Zylene Review – Is Zylene Safe for You?
The path to becoming an established weight management product is not easy. There are many that have fallen, from problems with their sales numbers or sometimes it’s because the ingredients that are found within them are not known to be safe for human consumption. Then there are are diet pills that have originated from scam companies. The way that these scams operate are not universal; some gain profits from a hidden auto-shipment feature that may be included when people purchase their products. Others, such as Zylene, came from a company that was known to practice multi-level marketing. These products usually aren’t of the highest quality, as that is not the primary focus of the product. The focus at the forefront instead is profits. As inevitably happens with these kinds of companies however, they all eventually end up being found out for what they really are and they disappear, to be forgotten with all the other products that couldn’t make it to the top shelf.
So what was this ill fated concoction all about? The following article will dissect this product into a more understandable nature.
It may be rather difficult to find information regarding Zylene, as the product is no longer available. The website that featured this product has been taken down, and the Facebook page that feature this has not been updated in years. From the third party retailers that still for one reason or another, feature this product (even though it is unavailable for purchase), I was able to ascertain that Zylene was a product that alleged to trigger thermogenesis in it’s users, as well as give the users an assault of energy and quash their hunger pangs.
In addition to this, the product also asserted that it was able to oxidize fat in an efficient manner, as well as govern blood sugar levels and heighten mental dexterity. While this may sound spectacular, from what I was able to uncover, the official website for this concoction didn’t reveal much other information about itself, which is always a red flag to be aware of. It’s always important to be aware of the products that you consume. Why would you want to ingest something that you don’t really know much about? Does that even sound safe?

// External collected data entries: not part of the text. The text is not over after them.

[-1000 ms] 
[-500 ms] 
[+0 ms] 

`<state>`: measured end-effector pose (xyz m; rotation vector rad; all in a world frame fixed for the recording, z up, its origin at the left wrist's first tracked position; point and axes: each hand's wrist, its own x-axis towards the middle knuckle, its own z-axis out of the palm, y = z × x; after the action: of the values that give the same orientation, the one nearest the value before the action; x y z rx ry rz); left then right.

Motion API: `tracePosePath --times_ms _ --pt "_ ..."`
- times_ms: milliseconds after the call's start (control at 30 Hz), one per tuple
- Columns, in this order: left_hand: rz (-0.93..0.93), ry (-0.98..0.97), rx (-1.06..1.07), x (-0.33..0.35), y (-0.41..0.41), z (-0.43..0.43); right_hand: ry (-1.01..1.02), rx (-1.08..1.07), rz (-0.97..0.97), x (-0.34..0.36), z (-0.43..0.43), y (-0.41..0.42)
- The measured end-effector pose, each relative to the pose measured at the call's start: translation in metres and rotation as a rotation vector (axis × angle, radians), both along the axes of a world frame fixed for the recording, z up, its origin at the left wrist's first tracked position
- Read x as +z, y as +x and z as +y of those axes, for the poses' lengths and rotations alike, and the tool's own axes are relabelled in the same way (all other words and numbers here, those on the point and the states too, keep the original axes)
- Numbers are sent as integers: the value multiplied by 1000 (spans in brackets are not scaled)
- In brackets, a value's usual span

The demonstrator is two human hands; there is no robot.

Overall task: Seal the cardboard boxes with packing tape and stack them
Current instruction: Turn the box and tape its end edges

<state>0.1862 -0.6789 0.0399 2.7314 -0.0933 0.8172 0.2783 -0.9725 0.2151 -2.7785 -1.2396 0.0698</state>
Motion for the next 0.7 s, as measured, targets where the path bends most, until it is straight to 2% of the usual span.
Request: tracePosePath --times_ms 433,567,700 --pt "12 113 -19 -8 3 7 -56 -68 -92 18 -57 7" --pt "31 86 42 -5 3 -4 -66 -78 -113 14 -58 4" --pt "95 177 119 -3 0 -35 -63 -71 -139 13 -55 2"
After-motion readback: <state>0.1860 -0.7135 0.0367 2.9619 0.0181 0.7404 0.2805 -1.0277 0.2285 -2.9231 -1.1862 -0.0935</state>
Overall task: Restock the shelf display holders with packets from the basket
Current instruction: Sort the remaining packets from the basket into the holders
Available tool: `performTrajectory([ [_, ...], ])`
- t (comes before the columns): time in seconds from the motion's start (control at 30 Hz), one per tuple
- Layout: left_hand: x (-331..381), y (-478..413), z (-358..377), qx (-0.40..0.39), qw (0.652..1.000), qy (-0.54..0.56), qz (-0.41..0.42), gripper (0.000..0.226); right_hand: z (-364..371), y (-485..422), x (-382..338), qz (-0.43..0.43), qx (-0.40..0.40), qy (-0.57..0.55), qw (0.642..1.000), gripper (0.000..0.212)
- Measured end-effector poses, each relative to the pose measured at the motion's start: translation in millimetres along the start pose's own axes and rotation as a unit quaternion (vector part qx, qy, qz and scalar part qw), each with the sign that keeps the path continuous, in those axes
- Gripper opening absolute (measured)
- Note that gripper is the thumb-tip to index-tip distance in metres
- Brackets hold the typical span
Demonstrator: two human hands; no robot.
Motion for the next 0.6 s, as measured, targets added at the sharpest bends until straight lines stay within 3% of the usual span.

With a $80 being how much people were expected to shell out for a month’s supply, it really doesn’t surprise me that this diet pill ended up being discontinued. Eventually people are going to wise up to what is really going on.
Health4Wealth was the company that manufactured Zylene. Although the company may still have a LinkedIn page, the link to their official website is no longer available. There have been multiple reports of people decrying this company, calling it nothing more than a multi-level marketing scheme. A multi-level marketing company is a company that gets people to join them through a promise that people will be able to make money through a form of residual income; the more people they get to join to sell a product, the more money the original person who joined makes. In essence, it is very similar to a pyramid scheme; a person at the top making a lot of money off the backs of others. As such, although there is a product being sold, that is not the primary goal of the company; in some ways the concoction itself is just a front that is used as an excuse to get people to join. Sometimes included with these kinds of companies is an auto-shipment feature that the people who sell the product have to buy. This results in the person constantly having to sell more and more of the product, just to break even with the continual auto-shipments. It’s this kind of practice that has been derogated by many, and seen to be more of a scam than anything.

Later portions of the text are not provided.